TASK REQUIREMENTS
Each line of the material, from the first through the one containing "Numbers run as", is to be written out exactly.
::: INPUT DATA :::
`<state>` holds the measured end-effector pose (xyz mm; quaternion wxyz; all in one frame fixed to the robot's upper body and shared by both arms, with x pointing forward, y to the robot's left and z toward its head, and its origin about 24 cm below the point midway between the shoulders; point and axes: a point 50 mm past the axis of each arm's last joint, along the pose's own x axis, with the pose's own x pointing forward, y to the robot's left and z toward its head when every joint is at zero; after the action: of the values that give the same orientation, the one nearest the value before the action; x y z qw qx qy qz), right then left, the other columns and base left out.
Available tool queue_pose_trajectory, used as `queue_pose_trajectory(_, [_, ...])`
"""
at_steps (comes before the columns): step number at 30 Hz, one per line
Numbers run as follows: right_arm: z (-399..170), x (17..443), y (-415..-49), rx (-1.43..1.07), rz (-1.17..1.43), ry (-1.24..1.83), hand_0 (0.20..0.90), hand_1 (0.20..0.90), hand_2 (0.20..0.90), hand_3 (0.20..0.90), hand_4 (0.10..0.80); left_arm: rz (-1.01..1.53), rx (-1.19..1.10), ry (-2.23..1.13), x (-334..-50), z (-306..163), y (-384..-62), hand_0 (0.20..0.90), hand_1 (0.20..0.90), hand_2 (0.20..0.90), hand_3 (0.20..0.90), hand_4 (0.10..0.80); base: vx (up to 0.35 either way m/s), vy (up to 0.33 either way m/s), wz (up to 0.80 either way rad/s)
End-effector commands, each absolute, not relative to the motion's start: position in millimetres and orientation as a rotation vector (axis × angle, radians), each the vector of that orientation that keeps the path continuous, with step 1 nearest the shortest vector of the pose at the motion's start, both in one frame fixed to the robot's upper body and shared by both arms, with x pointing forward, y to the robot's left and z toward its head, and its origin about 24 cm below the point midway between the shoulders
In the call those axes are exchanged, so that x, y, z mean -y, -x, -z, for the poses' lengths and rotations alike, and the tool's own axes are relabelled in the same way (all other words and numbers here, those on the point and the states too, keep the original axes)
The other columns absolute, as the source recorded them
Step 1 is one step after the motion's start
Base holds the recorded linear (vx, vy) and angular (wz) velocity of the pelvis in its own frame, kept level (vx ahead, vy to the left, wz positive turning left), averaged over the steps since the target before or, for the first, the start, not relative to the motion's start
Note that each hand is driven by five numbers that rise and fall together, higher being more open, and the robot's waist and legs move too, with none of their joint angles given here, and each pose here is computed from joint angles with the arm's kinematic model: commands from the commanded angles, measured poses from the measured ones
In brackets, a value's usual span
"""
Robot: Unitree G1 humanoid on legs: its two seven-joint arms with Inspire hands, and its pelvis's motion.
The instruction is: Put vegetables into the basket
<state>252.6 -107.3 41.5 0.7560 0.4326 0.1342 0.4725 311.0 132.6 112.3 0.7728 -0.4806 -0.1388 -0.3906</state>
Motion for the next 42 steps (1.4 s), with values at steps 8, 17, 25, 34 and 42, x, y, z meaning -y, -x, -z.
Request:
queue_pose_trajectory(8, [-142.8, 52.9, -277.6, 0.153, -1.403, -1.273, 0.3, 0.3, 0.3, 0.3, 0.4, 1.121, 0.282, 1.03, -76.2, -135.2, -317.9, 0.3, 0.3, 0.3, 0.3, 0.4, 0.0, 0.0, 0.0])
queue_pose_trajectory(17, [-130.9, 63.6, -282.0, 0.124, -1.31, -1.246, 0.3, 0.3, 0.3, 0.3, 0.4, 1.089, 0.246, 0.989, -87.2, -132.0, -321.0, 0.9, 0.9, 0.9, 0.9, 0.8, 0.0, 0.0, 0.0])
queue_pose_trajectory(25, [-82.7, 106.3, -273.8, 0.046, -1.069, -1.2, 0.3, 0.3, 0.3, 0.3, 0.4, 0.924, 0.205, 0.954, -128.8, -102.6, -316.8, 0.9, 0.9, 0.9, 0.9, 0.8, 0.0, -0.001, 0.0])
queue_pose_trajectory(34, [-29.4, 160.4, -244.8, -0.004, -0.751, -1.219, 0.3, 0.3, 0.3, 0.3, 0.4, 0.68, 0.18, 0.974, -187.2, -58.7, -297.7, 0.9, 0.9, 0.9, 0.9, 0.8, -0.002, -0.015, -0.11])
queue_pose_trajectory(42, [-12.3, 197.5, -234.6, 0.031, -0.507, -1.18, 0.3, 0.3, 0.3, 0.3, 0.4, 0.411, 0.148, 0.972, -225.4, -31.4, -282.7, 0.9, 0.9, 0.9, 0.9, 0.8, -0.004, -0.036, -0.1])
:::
ANSWER BOX
`<state>` holds the measured end-effector pose (xyz mm; quaternion wxyz; all in one frame fixed to the robot's upper body and shared by both arms, with x pointing forward, y to the robot's left and z toward its head, and its origin about 24 cm below the point midway between the shoulders; point and axes: a point 50 mm past the axis of each arm's last joint, along the pose's own x axis, with the pose's own x pointing forward, y to the robot's left and z toward its head when every joint is at zero; after the action: of the values that give the same orientation, the one nearest the value before the action; x y z qw qx qy qz), right then left, the other columns and base left out.
Available tool queue_pose_trajectory, used as `queue_pose_trajectory(_, [_, ...])`
"""
at_steps (comes before the columns): step number at 30 Hz, one per line
Numbers run as follows: right_arm: z (-399..170), x (17..443), y (-415..-49), rx (-1.43..1.07), rz (-1.17..1.43), ry (-1.24..1.83), hand_0 (0.20..0.90), hand_1 (0.20..0.90), hand_2 (0.20..0.90), hand_3 (0.20..0.90), hand_4 (0.10..0.80); left_arm: rz (-1.01..1.53), rx (-1.19..1.10), ry (-2.23..1.13), x (-334..-50), z (-306..163), y (-384..-62), hand_0 (0.20..0.90), hand_1 (0.20..0.90), hand_2 (0.20..0.90), hand_3 (0.20..0.90), hand_4 (0.10..0.80); base: vx (up to 0.35 either way m/s), vy (up to 0.33 either way m/s), wz (up to 0.80 either way rad/s)

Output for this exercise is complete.